The task: Among the lines below, list those containing the string "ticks".

The input:
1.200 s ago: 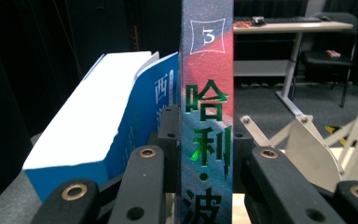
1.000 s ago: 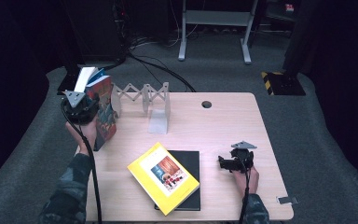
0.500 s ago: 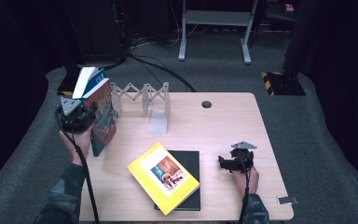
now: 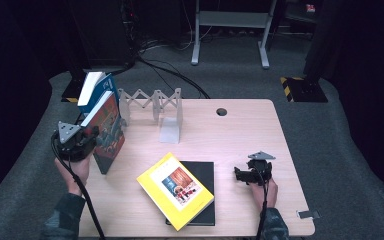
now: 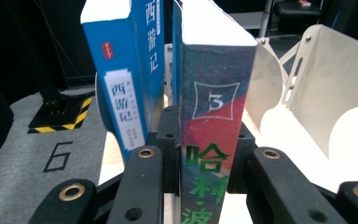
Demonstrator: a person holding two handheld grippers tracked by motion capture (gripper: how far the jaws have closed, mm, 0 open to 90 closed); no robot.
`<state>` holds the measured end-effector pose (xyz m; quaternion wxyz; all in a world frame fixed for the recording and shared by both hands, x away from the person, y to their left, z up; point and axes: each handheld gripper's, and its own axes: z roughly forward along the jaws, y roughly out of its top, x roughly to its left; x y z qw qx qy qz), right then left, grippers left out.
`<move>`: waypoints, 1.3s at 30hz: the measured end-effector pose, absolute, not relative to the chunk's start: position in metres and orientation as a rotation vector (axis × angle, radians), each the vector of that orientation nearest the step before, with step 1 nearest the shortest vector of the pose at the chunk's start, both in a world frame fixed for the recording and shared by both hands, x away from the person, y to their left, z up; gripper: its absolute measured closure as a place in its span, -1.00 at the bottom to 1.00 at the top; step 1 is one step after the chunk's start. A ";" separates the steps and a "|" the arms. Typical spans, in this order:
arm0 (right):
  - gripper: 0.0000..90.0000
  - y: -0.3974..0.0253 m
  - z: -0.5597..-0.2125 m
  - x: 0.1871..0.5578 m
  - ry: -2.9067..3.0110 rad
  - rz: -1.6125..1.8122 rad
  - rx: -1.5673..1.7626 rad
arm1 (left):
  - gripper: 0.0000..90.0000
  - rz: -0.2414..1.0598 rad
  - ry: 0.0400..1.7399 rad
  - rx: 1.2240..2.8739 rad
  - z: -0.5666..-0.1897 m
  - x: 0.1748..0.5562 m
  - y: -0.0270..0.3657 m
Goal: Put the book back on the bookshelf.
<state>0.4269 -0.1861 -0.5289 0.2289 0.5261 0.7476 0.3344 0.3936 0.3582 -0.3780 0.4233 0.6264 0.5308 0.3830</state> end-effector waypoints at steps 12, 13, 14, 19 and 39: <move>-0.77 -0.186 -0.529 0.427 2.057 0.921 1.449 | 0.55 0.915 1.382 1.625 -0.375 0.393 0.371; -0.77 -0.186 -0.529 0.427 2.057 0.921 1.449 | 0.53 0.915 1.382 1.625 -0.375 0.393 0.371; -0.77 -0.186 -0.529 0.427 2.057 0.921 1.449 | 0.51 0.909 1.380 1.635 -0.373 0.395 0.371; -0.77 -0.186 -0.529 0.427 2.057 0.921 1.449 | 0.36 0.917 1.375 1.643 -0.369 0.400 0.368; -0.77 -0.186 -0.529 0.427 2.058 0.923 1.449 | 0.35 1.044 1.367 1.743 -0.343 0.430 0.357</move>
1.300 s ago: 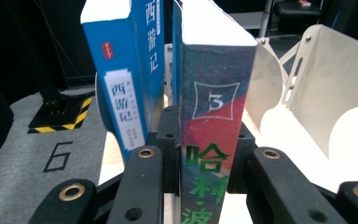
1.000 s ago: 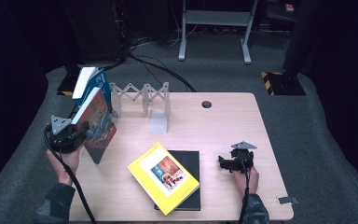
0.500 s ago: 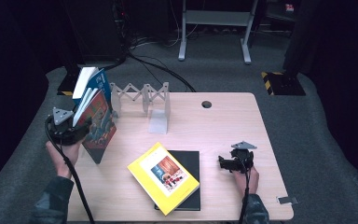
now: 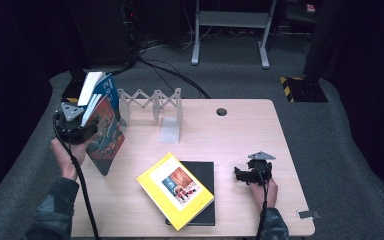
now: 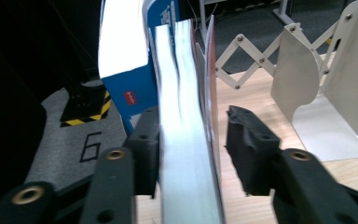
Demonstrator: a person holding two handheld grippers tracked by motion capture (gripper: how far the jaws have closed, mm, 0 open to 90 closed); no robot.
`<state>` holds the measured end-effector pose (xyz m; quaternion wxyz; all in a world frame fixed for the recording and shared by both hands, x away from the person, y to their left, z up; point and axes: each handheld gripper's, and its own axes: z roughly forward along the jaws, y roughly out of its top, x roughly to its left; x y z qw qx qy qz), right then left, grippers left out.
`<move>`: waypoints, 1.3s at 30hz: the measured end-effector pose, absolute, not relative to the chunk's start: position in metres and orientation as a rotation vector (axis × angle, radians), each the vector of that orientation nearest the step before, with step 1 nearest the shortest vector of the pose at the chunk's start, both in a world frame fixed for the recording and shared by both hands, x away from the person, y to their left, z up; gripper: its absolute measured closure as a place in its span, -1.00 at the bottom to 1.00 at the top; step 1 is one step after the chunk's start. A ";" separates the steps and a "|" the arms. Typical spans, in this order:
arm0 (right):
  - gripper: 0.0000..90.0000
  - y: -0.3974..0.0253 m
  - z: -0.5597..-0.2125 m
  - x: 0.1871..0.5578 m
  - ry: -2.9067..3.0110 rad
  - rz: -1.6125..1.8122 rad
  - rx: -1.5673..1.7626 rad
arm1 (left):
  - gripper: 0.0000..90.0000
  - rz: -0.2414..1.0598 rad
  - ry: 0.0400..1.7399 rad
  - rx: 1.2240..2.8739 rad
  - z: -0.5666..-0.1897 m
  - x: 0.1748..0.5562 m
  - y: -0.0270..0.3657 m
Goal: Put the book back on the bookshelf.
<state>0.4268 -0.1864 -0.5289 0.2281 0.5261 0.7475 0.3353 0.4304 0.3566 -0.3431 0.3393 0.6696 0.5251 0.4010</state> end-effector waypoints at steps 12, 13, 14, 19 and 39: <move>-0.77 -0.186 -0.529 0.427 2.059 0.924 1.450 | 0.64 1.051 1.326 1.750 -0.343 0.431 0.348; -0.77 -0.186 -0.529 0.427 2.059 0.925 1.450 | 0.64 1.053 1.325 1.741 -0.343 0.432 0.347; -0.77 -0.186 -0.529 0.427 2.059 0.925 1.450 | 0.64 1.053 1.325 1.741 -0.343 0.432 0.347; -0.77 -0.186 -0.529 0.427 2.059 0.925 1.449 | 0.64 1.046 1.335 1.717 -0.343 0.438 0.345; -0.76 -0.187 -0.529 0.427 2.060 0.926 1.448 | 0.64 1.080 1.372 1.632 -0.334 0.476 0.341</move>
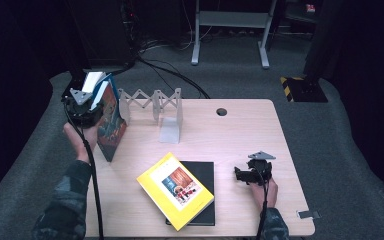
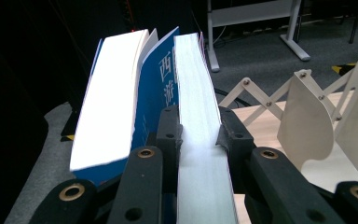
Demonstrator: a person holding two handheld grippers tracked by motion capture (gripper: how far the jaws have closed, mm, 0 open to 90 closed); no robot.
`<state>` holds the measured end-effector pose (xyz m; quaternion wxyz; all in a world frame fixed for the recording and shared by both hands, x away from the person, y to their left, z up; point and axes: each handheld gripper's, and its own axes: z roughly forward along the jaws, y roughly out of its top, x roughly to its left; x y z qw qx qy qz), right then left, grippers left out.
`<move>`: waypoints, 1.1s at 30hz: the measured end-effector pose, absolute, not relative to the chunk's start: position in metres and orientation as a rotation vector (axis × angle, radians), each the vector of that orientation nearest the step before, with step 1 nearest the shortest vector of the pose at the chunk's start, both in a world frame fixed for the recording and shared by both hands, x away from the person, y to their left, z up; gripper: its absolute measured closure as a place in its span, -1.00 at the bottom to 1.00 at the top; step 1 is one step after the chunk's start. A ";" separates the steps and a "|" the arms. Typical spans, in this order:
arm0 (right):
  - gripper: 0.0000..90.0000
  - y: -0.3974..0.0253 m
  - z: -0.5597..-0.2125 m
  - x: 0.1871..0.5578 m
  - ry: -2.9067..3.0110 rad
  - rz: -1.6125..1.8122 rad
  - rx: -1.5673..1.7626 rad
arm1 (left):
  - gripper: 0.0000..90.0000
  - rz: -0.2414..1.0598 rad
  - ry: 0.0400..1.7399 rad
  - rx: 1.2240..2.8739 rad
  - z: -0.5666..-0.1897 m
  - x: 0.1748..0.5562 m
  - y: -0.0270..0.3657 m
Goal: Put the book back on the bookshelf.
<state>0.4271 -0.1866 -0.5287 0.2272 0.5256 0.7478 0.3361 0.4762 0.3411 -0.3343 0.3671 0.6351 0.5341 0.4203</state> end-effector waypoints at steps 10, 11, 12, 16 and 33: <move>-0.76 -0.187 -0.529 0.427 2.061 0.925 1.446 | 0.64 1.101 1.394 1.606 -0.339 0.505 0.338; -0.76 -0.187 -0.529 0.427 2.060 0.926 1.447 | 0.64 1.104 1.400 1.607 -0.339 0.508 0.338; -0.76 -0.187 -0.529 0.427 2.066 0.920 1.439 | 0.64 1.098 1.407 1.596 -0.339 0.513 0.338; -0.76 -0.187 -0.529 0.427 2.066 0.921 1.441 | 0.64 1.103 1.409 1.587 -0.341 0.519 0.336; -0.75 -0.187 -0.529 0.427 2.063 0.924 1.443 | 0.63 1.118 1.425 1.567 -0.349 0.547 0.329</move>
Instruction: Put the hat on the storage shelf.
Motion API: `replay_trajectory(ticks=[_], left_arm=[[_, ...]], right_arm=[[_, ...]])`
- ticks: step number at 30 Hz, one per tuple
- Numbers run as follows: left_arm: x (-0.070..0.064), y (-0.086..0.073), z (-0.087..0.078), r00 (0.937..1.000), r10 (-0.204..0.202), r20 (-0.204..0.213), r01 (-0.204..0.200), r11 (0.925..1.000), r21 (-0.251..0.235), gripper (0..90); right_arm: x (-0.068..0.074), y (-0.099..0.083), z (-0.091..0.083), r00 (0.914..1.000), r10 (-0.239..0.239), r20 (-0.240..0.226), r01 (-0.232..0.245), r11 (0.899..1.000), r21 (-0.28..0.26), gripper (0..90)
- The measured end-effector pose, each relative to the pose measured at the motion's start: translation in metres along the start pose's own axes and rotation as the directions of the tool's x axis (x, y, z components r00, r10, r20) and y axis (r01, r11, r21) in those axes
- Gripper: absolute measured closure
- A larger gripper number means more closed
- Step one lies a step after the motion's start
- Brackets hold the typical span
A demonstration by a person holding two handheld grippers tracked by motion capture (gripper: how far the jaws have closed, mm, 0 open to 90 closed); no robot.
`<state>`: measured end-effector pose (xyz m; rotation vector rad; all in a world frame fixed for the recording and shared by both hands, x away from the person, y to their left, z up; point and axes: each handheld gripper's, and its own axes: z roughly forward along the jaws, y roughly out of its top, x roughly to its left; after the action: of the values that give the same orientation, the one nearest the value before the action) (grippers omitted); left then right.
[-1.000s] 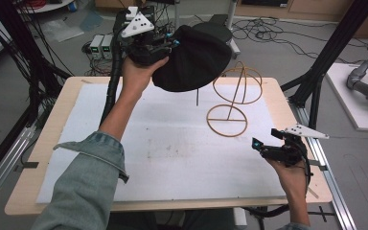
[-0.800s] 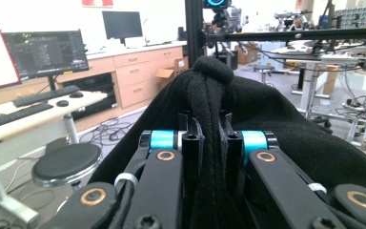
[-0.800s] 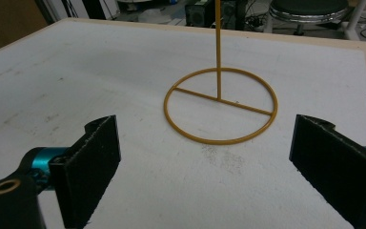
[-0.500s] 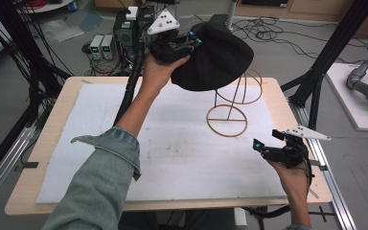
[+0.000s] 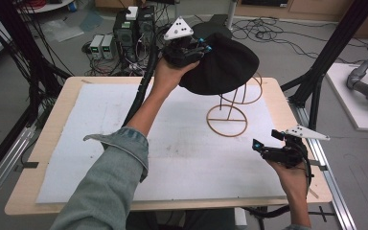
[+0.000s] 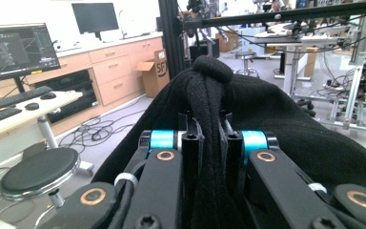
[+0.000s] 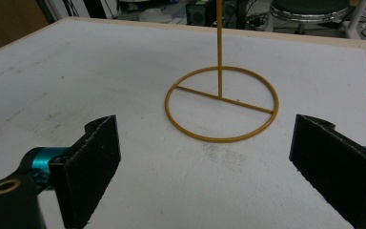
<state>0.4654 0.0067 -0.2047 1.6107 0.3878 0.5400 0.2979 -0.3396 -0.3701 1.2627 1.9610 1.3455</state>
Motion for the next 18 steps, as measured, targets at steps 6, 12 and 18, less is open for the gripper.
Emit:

Solution:
Motion API: `replay_trajectory(ticks=[_], left_arm=[[_, ...]], right_arm=[[_, ...]])`
- ticks: step number at 30 Hz, one per tuple

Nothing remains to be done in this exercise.